▸ **TASK**
Exactly the lines below starting at the line with "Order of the" and ending at the line with "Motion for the" are wanted, with both ends included. Leave out the pictures and add no other lines.

*** DATA ***

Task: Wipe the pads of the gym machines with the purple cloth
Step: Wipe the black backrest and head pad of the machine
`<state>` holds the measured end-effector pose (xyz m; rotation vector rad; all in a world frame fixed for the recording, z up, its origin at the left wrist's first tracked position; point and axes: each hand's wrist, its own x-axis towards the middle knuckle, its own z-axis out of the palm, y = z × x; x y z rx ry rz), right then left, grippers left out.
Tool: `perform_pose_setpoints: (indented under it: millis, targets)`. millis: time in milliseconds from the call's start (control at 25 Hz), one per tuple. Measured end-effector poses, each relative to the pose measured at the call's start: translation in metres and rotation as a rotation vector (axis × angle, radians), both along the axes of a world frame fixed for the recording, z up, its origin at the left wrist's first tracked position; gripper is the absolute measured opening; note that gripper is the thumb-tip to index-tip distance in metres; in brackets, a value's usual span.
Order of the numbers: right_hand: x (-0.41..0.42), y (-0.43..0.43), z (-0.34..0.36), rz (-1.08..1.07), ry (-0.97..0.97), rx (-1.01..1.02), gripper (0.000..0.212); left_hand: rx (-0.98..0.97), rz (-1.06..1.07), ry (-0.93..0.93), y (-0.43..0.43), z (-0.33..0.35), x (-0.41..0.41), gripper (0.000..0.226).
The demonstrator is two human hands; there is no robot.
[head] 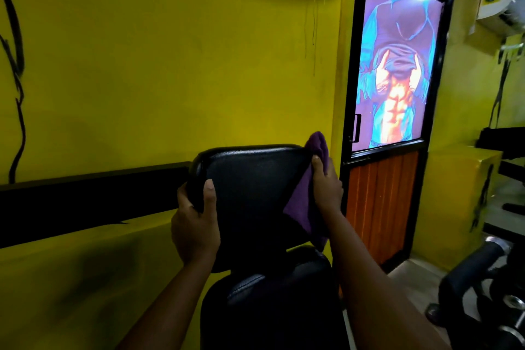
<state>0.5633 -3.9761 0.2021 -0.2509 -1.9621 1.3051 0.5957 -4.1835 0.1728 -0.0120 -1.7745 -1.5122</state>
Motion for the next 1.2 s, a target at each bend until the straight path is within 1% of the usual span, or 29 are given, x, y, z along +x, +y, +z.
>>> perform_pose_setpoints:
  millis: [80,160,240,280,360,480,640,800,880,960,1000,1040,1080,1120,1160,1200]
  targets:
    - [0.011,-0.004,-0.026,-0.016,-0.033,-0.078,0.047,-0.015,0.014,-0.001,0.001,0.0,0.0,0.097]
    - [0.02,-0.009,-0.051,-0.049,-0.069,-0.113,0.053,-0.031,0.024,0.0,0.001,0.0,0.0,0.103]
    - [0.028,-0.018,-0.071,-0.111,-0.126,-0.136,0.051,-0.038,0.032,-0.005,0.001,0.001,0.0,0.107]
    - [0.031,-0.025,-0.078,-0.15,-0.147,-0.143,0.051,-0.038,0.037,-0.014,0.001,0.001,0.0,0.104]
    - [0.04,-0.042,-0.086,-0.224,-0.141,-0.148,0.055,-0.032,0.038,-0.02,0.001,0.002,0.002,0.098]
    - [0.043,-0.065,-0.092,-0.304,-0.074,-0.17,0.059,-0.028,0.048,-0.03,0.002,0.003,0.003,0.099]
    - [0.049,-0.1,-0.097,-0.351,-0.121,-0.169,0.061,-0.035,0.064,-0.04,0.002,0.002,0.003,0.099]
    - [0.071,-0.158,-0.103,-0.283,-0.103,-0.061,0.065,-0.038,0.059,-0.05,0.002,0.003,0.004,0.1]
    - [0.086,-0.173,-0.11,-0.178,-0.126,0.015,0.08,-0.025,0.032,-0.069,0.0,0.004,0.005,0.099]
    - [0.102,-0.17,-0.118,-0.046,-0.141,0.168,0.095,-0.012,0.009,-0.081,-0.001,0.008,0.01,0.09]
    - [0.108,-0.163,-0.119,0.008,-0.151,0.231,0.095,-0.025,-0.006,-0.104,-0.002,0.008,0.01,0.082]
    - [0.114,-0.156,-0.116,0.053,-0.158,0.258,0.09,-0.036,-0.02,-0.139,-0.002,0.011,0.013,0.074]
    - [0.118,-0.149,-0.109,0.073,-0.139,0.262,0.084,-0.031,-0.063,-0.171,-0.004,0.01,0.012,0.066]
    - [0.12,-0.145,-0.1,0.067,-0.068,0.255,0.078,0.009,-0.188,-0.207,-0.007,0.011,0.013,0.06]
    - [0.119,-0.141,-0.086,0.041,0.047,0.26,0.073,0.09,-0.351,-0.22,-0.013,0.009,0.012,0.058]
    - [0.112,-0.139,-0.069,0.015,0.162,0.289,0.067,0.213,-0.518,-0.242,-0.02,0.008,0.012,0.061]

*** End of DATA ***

▸ **RESPONSE AREA**
Order of the numbers: right_hand: x (-0.41..0.42), y (-0.43..0.43), z (-0.34..0.36), rz (-1.08..1.07), ry (-0.97..0.97), rx (-1.01..1.02), gripper (0.000..0.212); left_hand: rx (-0.98..0.97), rz (-1.06..1.07), ry (-0.93..0.93), y (-0.43..0.43), z (-0.33..0.35), x (-0.41..0.41), gripper (0.000..0.226).
The demonstrator is two human hands; there is no robot.
[head] 
<state>0.5633 -3.9761 0.2021 -0.2509 -1.9621 1.3051 0.5957 -4.1835 0.1728 -0.0120 -1.7745 -1.5122</state>
Motion for the next 1.2 s, a target at each bend until the straight path is within 1% of the usual span, or 29 are given, x, y, z along +x, +y, +z.

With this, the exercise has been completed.